AMD is cleaving, dividing itself into two companies. One entity (to still be called AMD) will design chips. Its fraternal twin will be named The Foundry and will manufacture chips. Naturally the former will feed the later though this sibling separation will allow more creative mixing of technologies and partners (i.e., The Foundry will be allowed to manufacture non AMD designs and AMD will license IP rights to other fabs).
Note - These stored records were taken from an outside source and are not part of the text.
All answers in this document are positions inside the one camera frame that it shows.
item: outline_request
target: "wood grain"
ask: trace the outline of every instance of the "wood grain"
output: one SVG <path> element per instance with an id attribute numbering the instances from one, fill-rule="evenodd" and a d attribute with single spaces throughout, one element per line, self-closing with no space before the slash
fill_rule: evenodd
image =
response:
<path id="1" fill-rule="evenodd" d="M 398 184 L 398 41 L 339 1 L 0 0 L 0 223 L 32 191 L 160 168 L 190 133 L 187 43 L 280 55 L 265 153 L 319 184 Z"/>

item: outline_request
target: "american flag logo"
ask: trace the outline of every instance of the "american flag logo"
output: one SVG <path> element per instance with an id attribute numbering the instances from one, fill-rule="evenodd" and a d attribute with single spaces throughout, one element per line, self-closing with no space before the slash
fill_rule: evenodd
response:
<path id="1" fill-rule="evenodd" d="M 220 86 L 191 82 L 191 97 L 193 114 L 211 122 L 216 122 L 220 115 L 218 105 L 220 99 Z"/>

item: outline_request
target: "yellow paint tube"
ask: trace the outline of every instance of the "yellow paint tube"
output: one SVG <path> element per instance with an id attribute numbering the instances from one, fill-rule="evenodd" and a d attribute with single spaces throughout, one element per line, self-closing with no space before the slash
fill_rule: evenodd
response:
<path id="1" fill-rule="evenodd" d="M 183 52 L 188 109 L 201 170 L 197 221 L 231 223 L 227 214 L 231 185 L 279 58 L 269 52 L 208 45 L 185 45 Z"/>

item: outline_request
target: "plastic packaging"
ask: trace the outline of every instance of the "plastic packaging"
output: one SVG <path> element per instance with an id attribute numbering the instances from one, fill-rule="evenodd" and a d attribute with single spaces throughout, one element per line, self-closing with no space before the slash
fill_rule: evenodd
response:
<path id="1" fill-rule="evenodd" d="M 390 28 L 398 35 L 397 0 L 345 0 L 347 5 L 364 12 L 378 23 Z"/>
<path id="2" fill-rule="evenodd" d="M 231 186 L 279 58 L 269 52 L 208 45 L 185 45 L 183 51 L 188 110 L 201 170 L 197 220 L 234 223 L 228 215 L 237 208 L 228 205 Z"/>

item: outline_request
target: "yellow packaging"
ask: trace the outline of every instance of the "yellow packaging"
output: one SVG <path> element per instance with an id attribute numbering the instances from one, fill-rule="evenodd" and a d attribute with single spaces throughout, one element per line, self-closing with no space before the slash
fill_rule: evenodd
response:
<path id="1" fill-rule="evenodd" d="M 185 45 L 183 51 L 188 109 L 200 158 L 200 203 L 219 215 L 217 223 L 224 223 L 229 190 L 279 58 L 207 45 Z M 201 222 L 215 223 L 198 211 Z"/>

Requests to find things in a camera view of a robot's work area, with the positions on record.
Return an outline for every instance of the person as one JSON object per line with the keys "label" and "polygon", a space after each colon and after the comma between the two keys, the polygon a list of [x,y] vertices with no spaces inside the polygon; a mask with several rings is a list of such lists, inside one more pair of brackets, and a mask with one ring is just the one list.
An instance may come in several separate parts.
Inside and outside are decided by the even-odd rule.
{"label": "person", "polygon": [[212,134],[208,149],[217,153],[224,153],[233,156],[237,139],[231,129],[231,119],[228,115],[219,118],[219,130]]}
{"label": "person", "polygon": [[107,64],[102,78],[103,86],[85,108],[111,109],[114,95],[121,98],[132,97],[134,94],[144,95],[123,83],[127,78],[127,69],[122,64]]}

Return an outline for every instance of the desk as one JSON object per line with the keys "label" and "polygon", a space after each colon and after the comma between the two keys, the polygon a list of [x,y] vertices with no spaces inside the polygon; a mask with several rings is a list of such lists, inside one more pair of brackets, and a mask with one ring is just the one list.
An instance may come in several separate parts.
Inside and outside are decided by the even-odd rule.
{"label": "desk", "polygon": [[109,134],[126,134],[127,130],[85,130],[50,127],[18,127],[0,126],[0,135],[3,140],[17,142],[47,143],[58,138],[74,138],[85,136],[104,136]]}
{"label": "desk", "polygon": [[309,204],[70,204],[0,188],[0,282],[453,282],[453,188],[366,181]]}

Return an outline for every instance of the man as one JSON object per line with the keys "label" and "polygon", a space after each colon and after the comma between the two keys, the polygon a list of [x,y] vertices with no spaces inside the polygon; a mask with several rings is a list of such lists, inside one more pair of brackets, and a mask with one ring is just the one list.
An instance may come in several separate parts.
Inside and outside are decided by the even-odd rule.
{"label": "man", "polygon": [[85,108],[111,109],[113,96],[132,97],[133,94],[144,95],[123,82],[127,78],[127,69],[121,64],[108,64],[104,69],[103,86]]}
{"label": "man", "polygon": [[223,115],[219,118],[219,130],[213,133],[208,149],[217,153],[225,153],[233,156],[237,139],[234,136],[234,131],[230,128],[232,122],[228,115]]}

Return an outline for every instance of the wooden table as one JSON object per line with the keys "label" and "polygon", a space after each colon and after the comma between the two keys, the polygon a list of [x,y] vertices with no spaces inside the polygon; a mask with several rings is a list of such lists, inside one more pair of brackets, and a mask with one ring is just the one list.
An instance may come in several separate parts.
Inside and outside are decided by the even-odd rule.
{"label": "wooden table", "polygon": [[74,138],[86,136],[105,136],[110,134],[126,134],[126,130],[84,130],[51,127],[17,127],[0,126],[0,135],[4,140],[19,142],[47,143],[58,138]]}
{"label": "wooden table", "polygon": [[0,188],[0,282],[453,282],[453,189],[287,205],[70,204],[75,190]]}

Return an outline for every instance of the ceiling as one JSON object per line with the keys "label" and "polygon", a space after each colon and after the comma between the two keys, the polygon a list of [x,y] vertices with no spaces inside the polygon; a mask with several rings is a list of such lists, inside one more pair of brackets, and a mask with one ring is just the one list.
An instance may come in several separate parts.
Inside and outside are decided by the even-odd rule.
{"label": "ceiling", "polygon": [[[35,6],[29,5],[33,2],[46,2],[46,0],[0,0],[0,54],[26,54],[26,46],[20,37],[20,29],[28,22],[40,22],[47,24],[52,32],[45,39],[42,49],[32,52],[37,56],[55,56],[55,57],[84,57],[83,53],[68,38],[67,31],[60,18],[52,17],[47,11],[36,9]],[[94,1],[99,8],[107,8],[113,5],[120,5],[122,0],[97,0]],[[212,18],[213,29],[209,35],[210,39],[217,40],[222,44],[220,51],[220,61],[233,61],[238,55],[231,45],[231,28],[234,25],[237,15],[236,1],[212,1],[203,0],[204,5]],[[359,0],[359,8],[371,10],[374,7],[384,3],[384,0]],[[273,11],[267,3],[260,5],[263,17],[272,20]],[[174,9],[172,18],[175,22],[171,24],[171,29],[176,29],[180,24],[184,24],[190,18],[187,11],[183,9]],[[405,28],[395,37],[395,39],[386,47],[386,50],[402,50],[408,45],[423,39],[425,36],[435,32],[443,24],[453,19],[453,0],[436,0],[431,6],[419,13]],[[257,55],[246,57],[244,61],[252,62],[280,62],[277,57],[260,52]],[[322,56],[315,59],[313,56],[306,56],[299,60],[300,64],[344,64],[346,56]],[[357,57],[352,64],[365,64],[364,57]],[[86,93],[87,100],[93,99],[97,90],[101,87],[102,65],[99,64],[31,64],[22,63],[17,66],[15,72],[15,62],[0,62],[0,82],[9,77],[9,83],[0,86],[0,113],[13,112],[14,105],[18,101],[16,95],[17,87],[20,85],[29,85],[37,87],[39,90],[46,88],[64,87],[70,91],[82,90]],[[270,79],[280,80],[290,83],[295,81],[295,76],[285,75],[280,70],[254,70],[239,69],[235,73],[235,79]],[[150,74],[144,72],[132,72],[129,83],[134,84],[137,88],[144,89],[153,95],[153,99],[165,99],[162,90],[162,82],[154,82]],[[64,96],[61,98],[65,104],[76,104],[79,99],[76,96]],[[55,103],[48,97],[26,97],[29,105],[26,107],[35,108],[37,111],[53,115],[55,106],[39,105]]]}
As interesting as this conjoined-twin separation may be, the doctor performing the surgery is more so. The Advanced Technology Investment Company (ATIC) was created by the government of Abu Dhabi who acquired a lot of the United States wealth via oil. In a limited way some of that money is coming home, though ATIC will invest heavily in updating Foundry fabs in Dresden. ATIC also assumes a large hunk of AMD debt, leaving leaner the design half of the company — a mere $1.7 billion in debt as opposed to their current $3.6 billion load. Part of that debt reduction is due to direct investment in AMD by Mubadala Development, another Dhabi outfit.
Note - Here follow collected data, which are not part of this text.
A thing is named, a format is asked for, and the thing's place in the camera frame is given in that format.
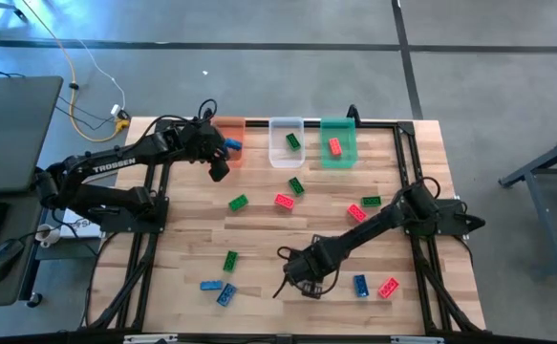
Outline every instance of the lego brick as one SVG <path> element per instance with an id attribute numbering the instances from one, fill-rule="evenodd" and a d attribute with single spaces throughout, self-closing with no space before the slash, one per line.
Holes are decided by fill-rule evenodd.
<path id="1" fill-rule="evenodd" d="M 388 298 L 397 287 L 399 287 L 399 282 L 395 278 L 391 277 L 377 290 L 377 294 L 382 298 Z"/>
<path id="2" fill-rule="evenodd" d="M 354 277 L 354 291 L 356 291 L 356 296 L 358 297 L 369 296 L 370 291 L 367 289 L 367 282 L 365 282 L 365 275 L 356 275 Z"/>
<path id="3" fill-rule="evenodd" d="M 200 290 L 221 290 L 223 281 L 203 281 L 200 283 Z"/>
<path id="4" fill-rule="evenodd" d="M 237 288 L 227 283 L 223 291 L 221 291 L 221 295 L 219 295 L 219 298 L 217 299 L 219 305 L 227 307 L 229 301 L 231 301 L 231 298 L 233 297 L 233 294 L 236 293 L 236 290 Z"/>
<path id="5" fill-rule="evenodd" d="M 348 207 L 348 213 L 353 215 L 354 219 L 359 222 L 363 222 L 363 220 L 367 217 L 367 214 L 365 214 L 356 204 L 351 204 L 351 206 Z"/>
<path id="6" fill-rule="evenodd" d="M 229 251 L 227 257 L 225 258 L 225 264 L 223 265 L 223 271 L 233 272 L 236 268 L 236 261 L 238 260 L 238 252 Z"/>
<path id="7" fill-rule="evenodd" d="M 304 193 L 304 186 L 297 180 L 297 177 L 289 179 L 290 189 L 293 190 L 296 196 L 301 196 Z"/>
<path id="8" fill-rule="evenodd" d="M 234 139 L 225 139 L 225 147 L 233 150 L 242 150 L 242 143 Z"/>
<path id="9" fill-rule="evenodd" d="M 295 134 L 290 133 L 287 135 L 287 142 L 289 143 L 289 147 L 290 149 L 296 151 L 299 148 L 301 148 L 301 144 L 299 143 L 299 140 L 297 140 L 297 138 L 295 137 Z"/>
<path id="10" fill-rule="evenodd" d="M 231 211 L 237 211 L 247 204 L 248 198 L 246 197 L 246 195 L 243 194 L 233 201 L 229 202 L 229 207 L 231 208 Z"/>
<path id="11" fill-rule="evenodd" d="M 329 148 L 331 148 L 333 156 L 342 155 L 342 146 L 339 145 L 339 140 L 337 138 L 329 139 Z"/>
<path id="12" fill-rule="evenodd" d="M 291 197 L 287 197 L 283 194 L 277 194 L 274 202 L 286 209 L 293 209 L 295 206 L 295 201 Z"/>
<path id="13" fill-rule="evenodd" d="M 380 196 L 370 196 L 370 197 L 361 198 L 362 206 L 380 206 L 381 204 L 382 204 L 382 200 L 380 199 Z"/>

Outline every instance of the blue lego brick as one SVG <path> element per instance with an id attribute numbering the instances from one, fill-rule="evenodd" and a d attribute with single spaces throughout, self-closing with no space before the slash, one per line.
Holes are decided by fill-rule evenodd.
<path id="1" fill-rule="evenodd" d="M 365 275 L 356 275 L 354 277 L 354 290 L 356 291 L 356 296 L 358 297 L 369 296 L 370 291 L 367 290 L 367 282 L 365 282 Z"/>
<path id="2" fill-rule="evenodd" d="M 234 139 L 225 139 L 225 147 L 239 151 L 242 149 L 242 143 Z"/>
<path id="3" fill-rule="evenodd" d="M 217 299 L 219 305 L 227 307 L 227 304 L 231 301 L 231 298 L 233 297 L 233 294 L 236 293 L 236 290 L 237 288 L 227 283 L 223 291 L 221 291 L 221 295 L 219 295 L 219 298 Z"/>
<path id="4" fill-rule="evenodd" d="M 203 281 L 200 283 L 200 290 L 221 290 L 223 281 Z"/>

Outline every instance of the wooden table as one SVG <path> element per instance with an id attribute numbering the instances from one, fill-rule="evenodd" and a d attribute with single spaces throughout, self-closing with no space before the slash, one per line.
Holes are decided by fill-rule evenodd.
<path id="1" fill-rule="evenodd" d="M 134 118 L 127 143 L 137 140 L 151 120 Z M 421 120 L 415 121 L 415 127 L 424 175 L 440 182 L 441 197 L 452 197 L 454 188 L 439 123 Z M 317 130 L 306 129 L 306 162 L 298 169 L 270 166 L 267 128 L 246 129 L 244 164 L 220 183 L 210 180 L 207 164 L 174 163 L 167 190 L 168 223 L 160 237 L 153 269 L 146 332 L 424 333 L 412 250 L 400 228 L 354 250 L 342 264 L 336 288 L 321 300 L 306 298 L 290 286 L 277 299 L 271 298 L 283 279 L 285 261 L 276 256 L 279 246 L 306 247 L 314 233 L 339 235 L 355 225 L 346 212 L 348 205 L 358 204 L 362 196 L 377 194 L 386 204 L 401 188 L 390 130 L 357 130 L 359 161 L 345 170 L 321 167 Z M 407 147 L 404 144 L 411 167 Z M 145 171 L 145 166 L 121 169 L 117 187 L 143 185 Z M 159 174 L 156 172 L 155 185 Z M 276 193 L 292 194 L 287 180 L 294 176 L 306 194 L 296 199 L 292 212 L 287 212 L 275 206 L 273 199 Z M 243 193 L 249 205 L 231 212 L 227 203 Z M 454 238 L 438 237 L 437 241 L 446 288 L 473 323 L 483 328 L 467 251 Z M 92 320 L 121 287 L 131 242 L 132 235 L 120 234 L 105 249 L 93 285 Z M 223 272 L 228 250 L 240 254 L 233 273 Z M 367 298 L 354 294 L 353 276 L 360 273 L 365 274 L 370 289 Z M 381 299 L 377 288 L 391 276 L 399 281 L 399 289 L 390 299 Z M 216 302 L 219 291 L 200 291 L 201 281 L 215 279 L 238 288 L 226 308 Z M 326 287 L 332 279 L 333 274 L 325 278 Z M 437 298 L 428 283 L 427 288 L 438 324 Z M 135 290 L 128 323 L 137 295 Z"/>

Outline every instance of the green lego brick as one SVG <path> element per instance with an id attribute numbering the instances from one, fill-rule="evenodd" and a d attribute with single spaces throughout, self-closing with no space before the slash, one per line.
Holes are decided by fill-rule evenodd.
<path id="1" fill-rule="evenodd" d="M 289 179 L 289 186 L 293 190 L 296 196 L 300 196 L 304 193 L 304 186 L 297 180 L 297 177 Z"/>
<path id="2" fill-rule="evenodd" d="M 363 206 L 380 206 L 381 204 L 380 196 L 363 197 L 361 199 L 361 205 Z"/>
<path id="3" fill-rule="evenodd" d="M 287 135 L 287 142 L 289 143 L 290 149 L 298 150 L 301 148 L 301 144 L 299 144 L 299 140 L 295 137 L 295 134 L 290 133 Z"/>
<path id="4" fill-rule="evenodd" d="M 248 198 L 246 197 L 246 195 L 242 195 L 236 198 L 235 200 L 229 202 L 229 207 L 231 208 L 231 211 L 236 211 L 247 204 L 248 204 Z"/>
<path id="5" fill-rule="evenodd" d="M 225 258 L 225 264 L 223 265 L 223 271 L 233 272 L 236 268 L 236 261 L 238 260 L 238 252 L 229 251 L 227 253 L 227 258 Z"/>

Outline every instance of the plastic container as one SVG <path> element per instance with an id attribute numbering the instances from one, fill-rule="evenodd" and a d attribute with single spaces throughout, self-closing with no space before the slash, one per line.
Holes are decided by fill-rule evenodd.
<path id="1" fill-rule="evenodd" d="M 293 150 L 287 135 L 293 134 L 300 148 Z M 269 162 L 276 168 L 297 168 L 306 160 L 306 142 L 303 118 L 269 119 Z"/>
<path id="2" fill-rule="evenodd" d="M 234 139 L 242 143 L 242 149 L 237 151 L 229 148 L 229 167 L 241 167 L 244 162 L 244 137 L 246 132 L 246 119 L 235 117 L 213 118 L 212 125 L 217 127 L 225 139 Z"/>
<path id="3" fill-rule="evenodd" d="M 340 156 L 332 155 L 329 139 L 336 138 L 342 148 Z M 356 163 L 356 129 L 353 118 L 321 118 L 320 159 L 324 168 L 351 168 Z"/>
All AMD had to do was surrender majority control of The Foundry. ATIC will have 55.6% of The Foundry.

From a management perspective, this may have been both unavoidable as well as a success factor. Manufacturing chips is a moneyed business. Chip fabs ain’t cheep and operational costs are significant. With margins on chips small and shrinking, the manufacturing side of AMD was more of a drain that a profit center. Being a chip designer without the drag created from manufacturing may give AMD enviable freedom to innovate.

Like they did with Opteron.

Let us not forget that Opteron changed the entire chip market. I was consulting to SuSE Linux at the time, and SuSE was a day-one partner with AMD, having pre-ported Linux to Opteron. So was Microsoft who blessed AMD’s 64-bit instruction set, leaving a bewildered Intel and HP crying in their Itainium brand beer. To compete with AMD, Intel eventually had to license AMD’s 64-bit instruction set, a pleasant new revenue stream for AMD.

I won’t predict that AMD will again revolutionize the CPU business, but I can’t help but believe that shedding their manufacturing side will make them more agile.

The marketing lesson today? Only that doing what you do well and not being distracted by other “opportunities” is important. AMD once knew how to challenge the market status quo and may soon do it again.